Pull out all lines from the listing below in which the word "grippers" appears.
== == ==
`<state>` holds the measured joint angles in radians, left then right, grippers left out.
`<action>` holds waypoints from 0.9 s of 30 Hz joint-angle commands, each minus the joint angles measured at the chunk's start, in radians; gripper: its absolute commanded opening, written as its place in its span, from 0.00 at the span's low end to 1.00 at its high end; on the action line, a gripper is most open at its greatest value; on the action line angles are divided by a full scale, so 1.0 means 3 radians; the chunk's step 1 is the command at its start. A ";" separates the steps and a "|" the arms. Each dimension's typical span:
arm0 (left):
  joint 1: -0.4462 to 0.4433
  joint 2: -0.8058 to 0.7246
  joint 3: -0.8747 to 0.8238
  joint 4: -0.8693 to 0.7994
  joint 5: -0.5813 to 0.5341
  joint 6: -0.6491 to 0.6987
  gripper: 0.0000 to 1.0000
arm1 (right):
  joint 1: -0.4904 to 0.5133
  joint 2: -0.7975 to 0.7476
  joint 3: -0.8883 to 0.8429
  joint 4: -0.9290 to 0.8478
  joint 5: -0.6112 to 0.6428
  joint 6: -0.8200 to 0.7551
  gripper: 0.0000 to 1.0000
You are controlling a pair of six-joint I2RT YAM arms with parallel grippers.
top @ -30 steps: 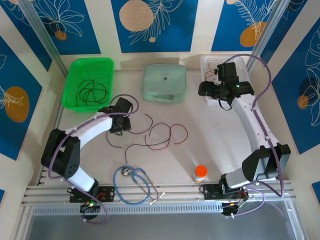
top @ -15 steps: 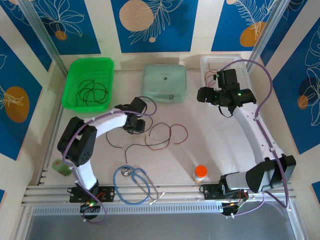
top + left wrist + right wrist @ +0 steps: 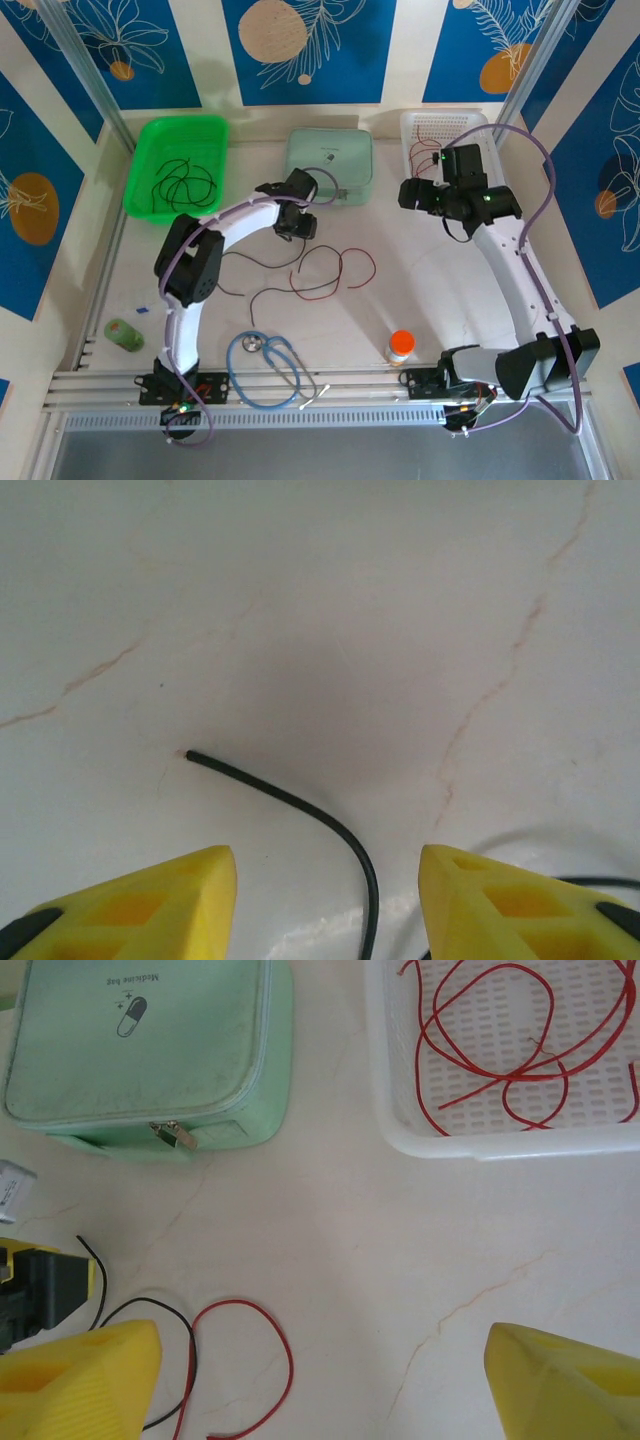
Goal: Untangle the cables
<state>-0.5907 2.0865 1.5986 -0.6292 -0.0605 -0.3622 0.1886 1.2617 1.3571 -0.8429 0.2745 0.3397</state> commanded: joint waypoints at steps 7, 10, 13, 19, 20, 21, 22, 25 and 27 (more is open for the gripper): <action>-0.0100 0.0276 0.0167 -0.0432 -0.0090 -0.0237 0.49 | -0.0125 -0.0281 -0.0167 -0.0074 -0.0045 -0.0038 0.85; -0.0144 0.0352 0.0198 -0.0460 -0.0137 -0.0254 0.48 | -0.0143 -0.0319 -0.0183 -0.0076 -0.0068 -0.0036 0.85; -0.0182 0.0423 0.0229 -0.0489 -0.0166 -0.0268 0.45 | -0.0160 -0.0344 -0.0190 -0.0075 -0.0085 -0.0034 0.84; -0.0224 0.0482 0.0240 -0.0549 -0.0364 -0.0287 0.28 | -0.0179 -0.0375 -0.0199 -0.0062 -0.0112 -0.0021 0.84; -0.0229 0.0481 0.0240 -0.0569 -0.0425 -0.0291 0.24 | -0.0183 -0.0380 -0.0202 -0.0057 -0.0121 -0.0023 0.84; -0.0229 0.0487 0.0233 -0.0585 -0.0482 -0.0283 0.19 | -0.0179 -0.0386 -0.0204 -0.0058 -0.0132 -0.0017 0.84; -0.0229 0.0486 0.0223 -0.0596 -0.0524 -0.0277 0.15 | -0.0184 -0.0391 -0.0209 -0.0056 -0.0143 -0.0016 0.84; -0.0227 0.0401 0.0138 -0.0556 -0.0652 -0.0268 0.06 | -0.0188 -0.0414 -0.0213 -0.0055 -0.0177 -0.0002 0.84; -0.0230 0.0310 0.0080 -0.0543 -0.0745 -0.0265 0.01 | -0.0188 -0.0443 -0.0227 -0.0064 -0.0221 0.0011 0.84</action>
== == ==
Answer to this problem:
`<state>` holds the measured joint angles in radians, left then right, grippers left out.
You are controlling a pair of six-joint I2RT YAM arms with parallel grippers.

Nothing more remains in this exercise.